23 / mayo / 2022 | 23:37 hrs.

En busca del “gracias”

Montserrat Morales

Hay algo en lo que debemos ser sinceros: a los pocos días de que la actual administración del Gobernador del estado entrara en funciones, comenzaron a llevarse a cabo notorias acciones de trabajo, de cambios. Un ejemplo evidente ha sido el Parque Tangamanga. Poco tiempo fue necesario para que la entrada principal del parque, la que llevaba inmutable por décadas recibiendo a potosinos y foráneos, fue borrada para siempre. En su lugar, se alzan actualmente y poco a poco, unas estructuras enormes, altísimas que proyectan una imagen de poder y fortaleza (y algo de acomplejado). En fin, que eso tan feo parece la entrada al Parque Jurásico.

Dentro del lugar, los cambios siguen; unos buenos (nueva carpeta asfáltica) otros malos, (nuevas lámparas led para iluminar el parque cuando esté abierto hasta las 10:30 de la noche [y los peores]). Además, habrá un innecesario museo que nadie pidió y que no tiene sentido ni fundamento. Si son pocos los potosinos que van a los museos ya existentes y que sí cuentan con acervos valiosos, ¿qué se espera ese elefante blanco?

Ni hablar del campo de golf en el Tangamanga II. ¿Es que el Gobernador (o quien sea que esté tomando estas decisiones) no se da cuenta del perfil social de los vecinos de la zona? Lo que más falta hace es recuperar de verdad el parque y ofrecer otras alternativas más acordes a la realidad: parques de skateboarding, rocódromos (que en la ciudad no hay), más pistas de ciclismo bmx, patinaje, atletismo. Eso sería aprovechar el espacio ya existente. Falta pensar en el oriente de la ciudad, donde no hay pulmones ni lugares semejantes.

Hace unos días circulaban imágenes que comparaban las primeras planas de algún periódico. Una imagen aludía a los fiestones organizados por el gobierno con motivo de las Navidades. Otra imagen aludía a la brillante decisión del gobierno de suspender las clases presenciales por el aumento de casos de coronavirus. Hechos contradictorios pero alabados asumidos como heroicos. Ahora se presumen los trabajos que se mencionan arriban en este texto.
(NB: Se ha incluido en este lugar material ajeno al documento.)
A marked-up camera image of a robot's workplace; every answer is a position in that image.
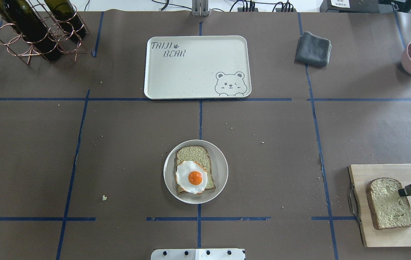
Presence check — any bread slice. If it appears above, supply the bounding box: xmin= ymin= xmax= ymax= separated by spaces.
xmin=366 ymin=178 xmax=411 ymax=230
xmin=174 ymin=146 xmax=216 ymax=194

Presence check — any white round plate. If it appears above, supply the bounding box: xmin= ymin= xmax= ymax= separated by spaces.
xmin=163 ymin=140 xmax=228 ymax=204

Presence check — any fried egg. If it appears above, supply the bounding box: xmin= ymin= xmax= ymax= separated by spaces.
xmin=175 ymin=161 xmax=208 ymax=194

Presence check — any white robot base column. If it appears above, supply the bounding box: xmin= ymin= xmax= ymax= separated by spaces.
xmin=150 ymin=248 xmax=246 ymax=260

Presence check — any cream bear tray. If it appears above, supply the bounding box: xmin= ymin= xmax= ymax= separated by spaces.
xmin=144 ymin=35 xmax=252 ymax=99

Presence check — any wooden cutting board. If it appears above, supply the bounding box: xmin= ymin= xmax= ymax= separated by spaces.
xmin=348 ymin=164 xmax=411 ymax=247

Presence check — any grey folded cloth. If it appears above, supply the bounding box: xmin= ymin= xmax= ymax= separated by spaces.
xmin=295 ymin=31 xmax=331 ymax=67

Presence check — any black equipment box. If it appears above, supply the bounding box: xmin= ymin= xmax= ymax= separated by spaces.
xmin=319 ymin=0 xmax=411 ymax=13

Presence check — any green wine bottle back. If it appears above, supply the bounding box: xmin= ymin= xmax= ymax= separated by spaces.
xmin=45 ymin=0 xmax=87 ymax=42

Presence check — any green wine bottle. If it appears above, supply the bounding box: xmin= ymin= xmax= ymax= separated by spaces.
xmin=45 ymin=0 xmax=87 ymax=42
xmin=0 ymin=0 xmax=22 ymax=35
xmin=4 ymin=0 xmax=61 ymax=61

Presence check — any green wine bottle middle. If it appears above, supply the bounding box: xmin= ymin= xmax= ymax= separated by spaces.
xmin=4 ymin=0 xmax=61 ymax=61

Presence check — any green wine bottle front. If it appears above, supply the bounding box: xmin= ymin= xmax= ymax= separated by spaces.
xmin=0 ymin=0 xmax=22 ymax=35

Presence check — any aluminium frame post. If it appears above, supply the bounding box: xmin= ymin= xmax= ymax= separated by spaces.
xmin=192 ymin=0 xmax=210 ymax=17

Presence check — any copper wire bottle rack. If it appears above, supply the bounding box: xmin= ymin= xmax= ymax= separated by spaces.
xmin=0 ymin=0 xmax=89 ymax=64

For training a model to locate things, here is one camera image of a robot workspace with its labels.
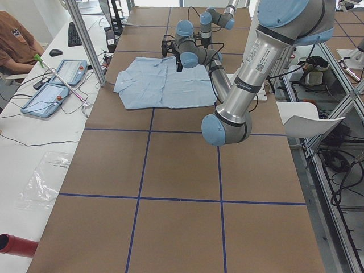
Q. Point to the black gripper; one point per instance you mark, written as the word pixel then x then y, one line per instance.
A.
pixel 206 42
pixel 178 60

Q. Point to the light blue button-up shirt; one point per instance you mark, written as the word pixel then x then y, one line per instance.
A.
pixel 152 82

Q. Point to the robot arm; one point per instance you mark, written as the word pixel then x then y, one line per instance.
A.
pixel 280 24
pixel 211 16

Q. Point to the black power adapter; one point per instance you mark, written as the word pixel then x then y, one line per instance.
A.
pixel 111 41

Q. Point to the upper blue teach pendant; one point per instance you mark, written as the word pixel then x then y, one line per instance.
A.
pixel 72 71

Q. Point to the blue teach pendant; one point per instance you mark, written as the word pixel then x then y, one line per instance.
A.
pixel 72 71
pixel 46 100

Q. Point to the black keyboard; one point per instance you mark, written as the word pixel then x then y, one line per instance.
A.
pixel 73 36

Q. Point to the white chair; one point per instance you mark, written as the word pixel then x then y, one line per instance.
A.
pixel 301 120

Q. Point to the black computer mouse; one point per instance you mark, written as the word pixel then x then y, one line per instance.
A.
pixel 55 52

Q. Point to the lower blue teach pendant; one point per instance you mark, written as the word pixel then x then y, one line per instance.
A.
pixel 46 100

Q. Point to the green-tipped reach stick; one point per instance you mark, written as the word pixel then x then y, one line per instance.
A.
pixel 44 64

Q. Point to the person in brown shirt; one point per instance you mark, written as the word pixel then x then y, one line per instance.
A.
pixel 18 46

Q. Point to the clear plastic bag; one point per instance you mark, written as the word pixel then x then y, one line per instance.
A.
pixel 42 189

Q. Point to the red cylinder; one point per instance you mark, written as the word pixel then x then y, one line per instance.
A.
pixel 14 245

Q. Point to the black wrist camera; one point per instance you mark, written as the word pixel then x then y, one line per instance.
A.
pixel 167 45

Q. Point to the aluminium frame post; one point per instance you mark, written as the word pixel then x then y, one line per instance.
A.
pixel 86 40

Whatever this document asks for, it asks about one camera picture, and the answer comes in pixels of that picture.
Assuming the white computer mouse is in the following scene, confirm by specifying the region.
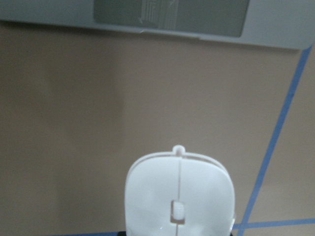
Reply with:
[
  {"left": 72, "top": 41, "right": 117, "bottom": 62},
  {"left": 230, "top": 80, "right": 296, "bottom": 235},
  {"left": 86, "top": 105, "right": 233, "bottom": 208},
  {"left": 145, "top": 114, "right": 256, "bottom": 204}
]
[{"left": 124, "top": 145, "right": 236, "bottom": 236}]

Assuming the grey laptop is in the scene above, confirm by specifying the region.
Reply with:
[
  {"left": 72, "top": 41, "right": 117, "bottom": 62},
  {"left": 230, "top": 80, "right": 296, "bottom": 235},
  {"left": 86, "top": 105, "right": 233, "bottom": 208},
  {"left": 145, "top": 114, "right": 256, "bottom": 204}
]
[{"left": 0, "top": 0, "right": 315, "bottom": 50}]

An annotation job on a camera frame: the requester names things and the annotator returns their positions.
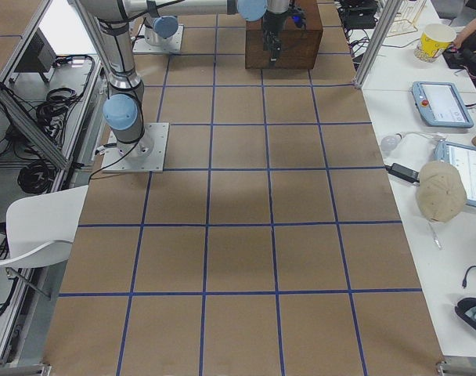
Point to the yellow popcorn bucket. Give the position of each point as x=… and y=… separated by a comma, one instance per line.
x=435, y=39

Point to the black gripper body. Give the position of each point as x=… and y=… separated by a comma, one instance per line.
x=270, y=26

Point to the white plastic chair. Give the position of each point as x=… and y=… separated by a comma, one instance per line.
x=40, y=231

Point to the white light bulb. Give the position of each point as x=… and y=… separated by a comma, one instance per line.
x=390, y=142

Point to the dark wooden drawer cabinet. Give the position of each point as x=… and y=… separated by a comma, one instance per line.
x=300, y=37

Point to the beige baseball cap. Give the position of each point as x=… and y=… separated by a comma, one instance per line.
x=441, y=195

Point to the gold wire rack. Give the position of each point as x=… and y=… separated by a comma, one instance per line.
x=405, y=21

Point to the blue teach pendant near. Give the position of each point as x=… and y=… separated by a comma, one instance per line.
x=462, y=157

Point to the black power adapter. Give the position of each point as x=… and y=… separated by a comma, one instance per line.
x=402, y=172

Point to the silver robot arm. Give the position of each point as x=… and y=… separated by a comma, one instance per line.
x=123, y=109
x=159, y=30

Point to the blue teach pendant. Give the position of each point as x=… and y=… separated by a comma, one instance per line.
x=440, y=105
x=462, y=157

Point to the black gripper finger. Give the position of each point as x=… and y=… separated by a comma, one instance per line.
x=273, y=52

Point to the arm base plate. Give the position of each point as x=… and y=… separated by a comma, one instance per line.
x=172, y=47
x=148, y=155

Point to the blue teach pendant far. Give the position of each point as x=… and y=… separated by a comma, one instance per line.
x=440, y=105

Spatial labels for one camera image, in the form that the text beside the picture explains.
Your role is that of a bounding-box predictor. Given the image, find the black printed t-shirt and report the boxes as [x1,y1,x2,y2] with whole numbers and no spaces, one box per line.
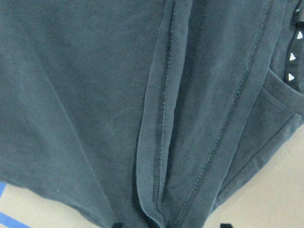
[0,0,304,228]

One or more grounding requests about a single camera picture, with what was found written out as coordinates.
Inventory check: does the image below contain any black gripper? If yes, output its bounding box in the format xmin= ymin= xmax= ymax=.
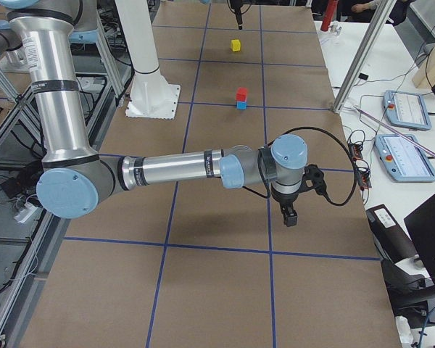
xmin=271 ymin=164 xmax=328 ymax=227

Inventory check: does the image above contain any yellow cube block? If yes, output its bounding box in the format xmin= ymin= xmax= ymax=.
xmin=230 ymin=39 xmax=241 ymax=52

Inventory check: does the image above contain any red cube block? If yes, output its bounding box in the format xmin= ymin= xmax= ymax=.
xmin=236 ymin=87 xmax=248 ymax=102

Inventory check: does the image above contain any blue cube block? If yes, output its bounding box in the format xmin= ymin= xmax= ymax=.
xmin=236 ymin=101 xmax=247 ymax=110

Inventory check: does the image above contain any second grey robot arm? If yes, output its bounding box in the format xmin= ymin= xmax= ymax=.
xmin=0 ymin=20 xmax=28 ymax=73

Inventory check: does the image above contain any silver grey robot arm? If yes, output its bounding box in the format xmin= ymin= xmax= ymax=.
xmin=2 ymin=1 xmax=327 ymax=226

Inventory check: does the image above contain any red bottle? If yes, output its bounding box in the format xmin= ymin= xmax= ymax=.
xmin=320 ymin=0 xmax=339 ymax=32

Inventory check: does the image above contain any black box with label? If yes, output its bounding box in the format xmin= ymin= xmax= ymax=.
xmin=366 ymin=204 xmax=417 ymax=263

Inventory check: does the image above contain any teach pendant near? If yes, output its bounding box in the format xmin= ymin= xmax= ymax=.
xmin=374 ymin=134 xmax=435 ymax=183

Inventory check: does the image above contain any teach pendant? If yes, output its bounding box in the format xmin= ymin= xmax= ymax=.
xmin=383 ymin=90 xmax=432 ymax=131
xmin=374 ymin=134 xmax=435 ymax=183

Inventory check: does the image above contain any black computer monitor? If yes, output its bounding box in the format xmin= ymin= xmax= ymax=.
xmin=405 ymin=194 xmax=435 ymax=280

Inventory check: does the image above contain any teach pendant far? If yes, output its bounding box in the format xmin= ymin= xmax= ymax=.
xmin=383 ymin=90 xmax=432 ymax=131

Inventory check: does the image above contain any white power strip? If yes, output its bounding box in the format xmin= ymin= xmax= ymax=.
xmin=14 ymin=202 xmax=38 ymax=223

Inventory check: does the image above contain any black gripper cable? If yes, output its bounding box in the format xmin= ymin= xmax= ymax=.
xmin=239 ymin=126 xmax=359 ymax=207

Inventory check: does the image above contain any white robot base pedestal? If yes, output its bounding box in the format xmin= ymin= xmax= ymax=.
xmin=115 ymin=0 xmax=181 ymax=120

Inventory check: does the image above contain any aluminium frame post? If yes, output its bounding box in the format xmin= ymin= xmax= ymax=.
xmin=332 ymin=0 xmax=396 ymax=114

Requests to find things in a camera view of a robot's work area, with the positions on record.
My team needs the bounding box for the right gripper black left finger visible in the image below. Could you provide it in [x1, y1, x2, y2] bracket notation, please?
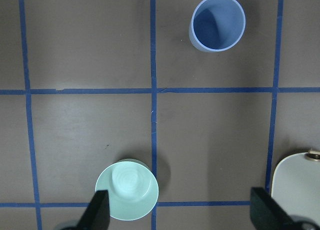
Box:
[76, 190, 110, 229]

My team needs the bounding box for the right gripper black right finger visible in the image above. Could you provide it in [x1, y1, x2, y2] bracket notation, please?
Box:
[250, 187, 303, 230]

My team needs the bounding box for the white toaster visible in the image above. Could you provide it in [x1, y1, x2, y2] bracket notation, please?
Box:
[271, 149, 320, 224]

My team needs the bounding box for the blue cup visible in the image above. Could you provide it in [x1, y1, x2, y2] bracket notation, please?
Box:
[188, 0, 246, 53]

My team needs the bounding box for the mint green bowl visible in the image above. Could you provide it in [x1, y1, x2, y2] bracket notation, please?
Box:
[95, 158, 159, 221]

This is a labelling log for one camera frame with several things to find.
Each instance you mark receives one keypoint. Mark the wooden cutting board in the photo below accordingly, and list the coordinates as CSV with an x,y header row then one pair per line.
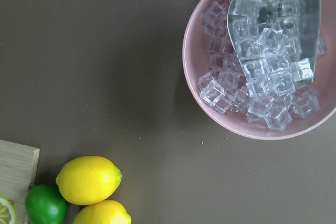
x,y
18,173

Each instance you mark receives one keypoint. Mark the yellow lemon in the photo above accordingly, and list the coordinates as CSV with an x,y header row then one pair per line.
x,y
88,180
106,211

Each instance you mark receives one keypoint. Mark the green lime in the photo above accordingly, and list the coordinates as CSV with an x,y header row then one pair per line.
x,y
45,204

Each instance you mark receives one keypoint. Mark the halved lemon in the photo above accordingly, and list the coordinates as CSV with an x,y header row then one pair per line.
x,y
8,213

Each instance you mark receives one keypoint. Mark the metal ice scoop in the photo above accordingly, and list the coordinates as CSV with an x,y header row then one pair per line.
x,y
276,41

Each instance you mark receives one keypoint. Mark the pink bowl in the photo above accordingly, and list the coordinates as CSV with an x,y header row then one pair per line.
x,y
196,65
Pareciera que, en San Luis, como en muchas partes de México, los “representantes” no trabajan para que los territorios y los Estados realmente progresen, sino que están en unos concursos de popularidad de seis o cuatro años, y ellos están dispuestos a hacer lo que sea con tal de ganarlos. ¿Qué quieren ganar de una sociedad atarantada, embrutecida, que vive en la precariedad y no tiene referentes reales de bienestar? Lo que sea que hagan, no merece ni las “gracias”. Ciertamente no son los “representantes” de todos. Es más, ni nos representan, porque la clase política de este país nada tiene que ver con las clases sociales que verdaderamente lo habitamos día a día. Hacer su trabajo es su obligación (por eso se pagan ellos mismos millones y millones de pesos recaudados de nuestros impuestos), no es un acto de bondad, no es para dar las “gracias”.